I have yearned for this state to recur.

I’ve tried to figure out how I got there, and all I can say is it seems to have something to do with perspective, like those figure-ground drawings where you see either an old woman or a young woman. You can train yourself to see both.

Or it has something to do with what’s known in NLP as “chunk size.” We all have a preferred chunk size. There’s an expansion into new awareness going on here. Maybe it’s what Buddhism calls “Big Mind.”

Or both of these are happening at the same time. Or something entirely different. Small Mind likes to have something to do!

Anyway, I have no skill with this! I found the state effortlessly and luckily, and then another state arose.

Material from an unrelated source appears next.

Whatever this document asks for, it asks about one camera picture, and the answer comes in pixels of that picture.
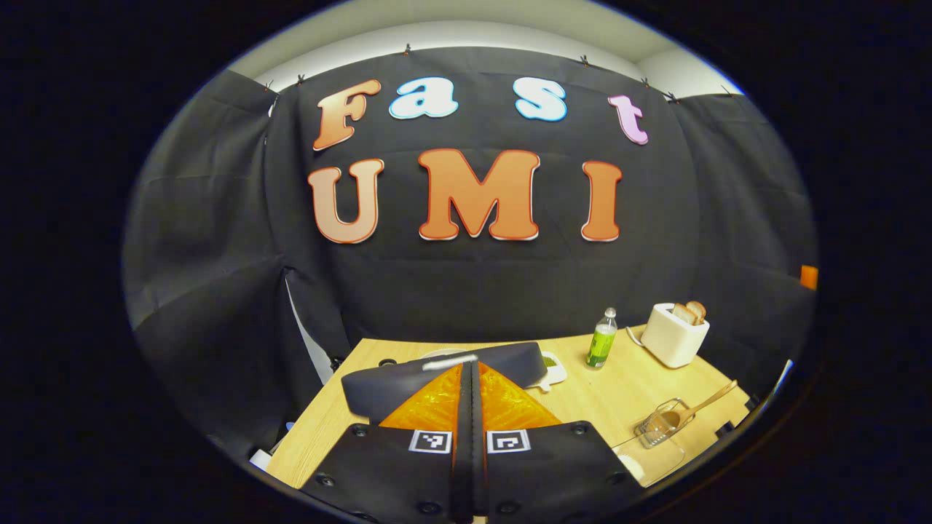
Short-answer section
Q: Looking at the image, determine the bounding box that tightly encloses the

And I haven’t returned, either with effort or without, so far.

So after a bit, I just gave up the desire. It will happen again when it happens. Or not.

Much of my experience of whole body awareness has become about experiencing fullness. Adyashanti spoke about this last night in his first satsang in Austin, saying his meditation teacher called it “the fullest emptiness you’ll ever experience.” (That was a very nice event. I hope he returns.)

I don’t know if it’s the fullest emptiness I’ll ever experience, but I recognize experiencing fullness in emptiness. It’s a presence, a way of being, and it seems to be at or near the core of my being. And it doesn’t seem to have boundaries. And awareness of it strengthens it.

And it’s good! Or, rather, it’s goodness!